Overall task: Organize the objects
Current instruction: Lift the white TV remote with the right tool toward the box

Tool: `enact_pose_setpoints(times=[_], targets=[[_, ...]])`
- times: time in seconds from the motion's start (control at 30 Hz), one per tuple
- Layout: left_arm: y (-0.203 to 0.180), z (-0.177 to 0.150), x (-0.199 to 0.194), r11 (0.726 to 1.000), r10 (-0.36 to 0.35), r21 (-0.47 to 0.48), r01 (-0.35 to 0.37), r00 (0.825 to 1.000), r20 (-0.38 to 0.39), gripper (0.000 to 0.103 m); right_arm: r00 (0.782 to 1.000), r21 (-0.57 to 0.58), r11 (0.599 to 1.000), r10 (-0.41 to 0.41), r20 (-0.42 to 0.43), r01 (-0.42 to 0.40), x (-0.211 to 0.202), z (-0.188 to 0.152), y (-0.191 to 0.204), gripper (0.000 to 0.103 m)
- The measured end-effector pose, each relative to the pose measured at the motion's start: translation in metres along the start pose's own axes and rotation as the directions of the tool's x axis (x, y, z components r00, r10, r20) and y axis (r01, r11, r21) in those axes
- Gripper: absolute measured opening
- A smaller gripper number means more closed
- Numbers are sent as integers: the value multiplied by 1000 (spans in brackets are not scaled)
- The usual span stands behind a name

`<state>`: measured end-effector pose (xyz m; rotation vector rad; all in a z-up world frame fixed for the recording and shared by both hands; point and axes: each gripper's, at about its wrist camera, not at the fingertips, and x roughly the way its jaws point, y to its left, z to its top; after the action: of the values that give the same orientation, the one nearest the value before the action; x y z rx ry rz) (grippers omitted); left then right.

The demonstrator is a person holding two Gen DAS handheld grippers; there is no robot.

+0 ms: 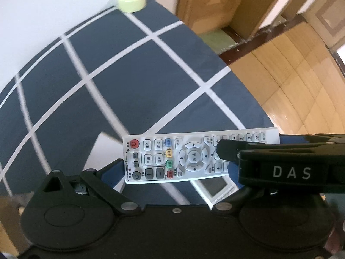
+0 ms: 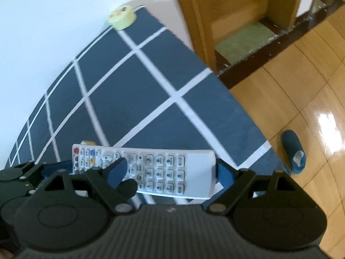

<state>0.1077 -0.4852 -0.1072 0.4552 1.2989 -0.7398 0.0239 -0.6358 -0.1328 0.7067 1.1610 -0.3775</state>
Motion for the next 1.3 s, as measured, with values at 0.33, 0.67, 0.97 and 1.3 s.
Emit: enact_pose_setpoints(times=[0.33, 0.67, 0.97, 1.3], targets=[[26, -40, -43, 993, 48, -108, -43, 998, 43, 101, 999, -118, 992, 43, -2, -43, -19, -26, 46, 87], [53, -87, -84, 986, 68, -160, -54, 994, 84, 101, 997, -228, 971, 77, -7, -77, -40, -60, 95, 87], [90, -137, -109, 967, 92, -247, -64, 991, 102, 101, 995, -315, 944, 92, -28, -96, -47, -97, 145, 87], [151, -190, -135, 932, 129, -353, -83, 986, 109, 101, 991, -412, 901, 116, -62, -131, -44, -138, 216, 87]])
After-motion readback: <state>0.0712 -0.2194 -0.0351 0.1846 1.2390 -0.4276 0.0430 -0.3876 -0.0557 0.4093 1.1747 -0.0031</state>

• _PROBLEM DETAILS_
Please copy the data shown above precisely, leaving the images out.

• _SOLUTION TO THIS EXERCISE_
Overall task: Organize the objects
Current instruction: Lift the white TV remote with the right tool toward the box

Tool: `enact_pose_setpoints(times=[_], targets=[[_, ...]])`
- times: time in seconds from the motion's start (control at 30 Hz), one per tuple
- Layout: left_arm: y (-0.203 to 0.180), z (-0.177 to 0.150), x (-0.199 to 0.194), r11 (0.726 to 1.000), r10 (-0.36 to 0.35), r21 (-0.47 to 0.48), r01 (-0.35 to 0.37), r00 (0.825 to 1.000), r20 (-0.38 to 0.39), gripper (0.000 to 0.103 m); right_arm: r00 (0.782 to 1.000), r21 (-0.57 to 0.58), r11 (0.599 to 1.000), r10 (-0.41 to 0.41), r20 (-0.42 to 0.43), r01 (-0.42 to 0.40), x (-0.211 to 0.202), z (-0.188 to 0.152), y (-0.191 to 0.204), gripper (0.000 to 0.103 m)
- The measured end-effector pose, each relative to the pose measured at the motion's start: translation in metres along the start pose's own axes and rotation as the directions of the tool's x axis (x, y, z components r00, r10, r20) and y axis (r01, r11, r21) in those axes
- Gripper: absolute measured opening
- A smaller gripper number means more closed
- Numbers are sent as integers: the value multiplied by 1000 (spans in brackets are not scaled)
- The usual span stands behind a name

`<state>`: measured end-effector pose (xyz m; rotation vector rad; all in a z-up world frame fixed for the recording and shared by both hands; point and axes: each gripper's, at about its wrist camera, not at the fingertips, and x roughly the way its jaws point, y to its left, z to its top; after the action: of the values that give the same orientation, the one nearest the value before the action; x y z rx ry rz) (grippers omitted); left then right.

The demonstrator is a person holding two Gen DAS handheld grippers; there is no robot.

+0 ms: 
+0 ms: 

<state>0.1077 -0.4852 -0.1072 0.4552 1.2989 -0.7398 0.0239 -0.6358 -0.1328 0.7067 1.1610 -0.3775</state>
Motion for the next 1.3 s, as measured, with values at 0.33, 0.67, 0.97 and 1.3 s.
Emit: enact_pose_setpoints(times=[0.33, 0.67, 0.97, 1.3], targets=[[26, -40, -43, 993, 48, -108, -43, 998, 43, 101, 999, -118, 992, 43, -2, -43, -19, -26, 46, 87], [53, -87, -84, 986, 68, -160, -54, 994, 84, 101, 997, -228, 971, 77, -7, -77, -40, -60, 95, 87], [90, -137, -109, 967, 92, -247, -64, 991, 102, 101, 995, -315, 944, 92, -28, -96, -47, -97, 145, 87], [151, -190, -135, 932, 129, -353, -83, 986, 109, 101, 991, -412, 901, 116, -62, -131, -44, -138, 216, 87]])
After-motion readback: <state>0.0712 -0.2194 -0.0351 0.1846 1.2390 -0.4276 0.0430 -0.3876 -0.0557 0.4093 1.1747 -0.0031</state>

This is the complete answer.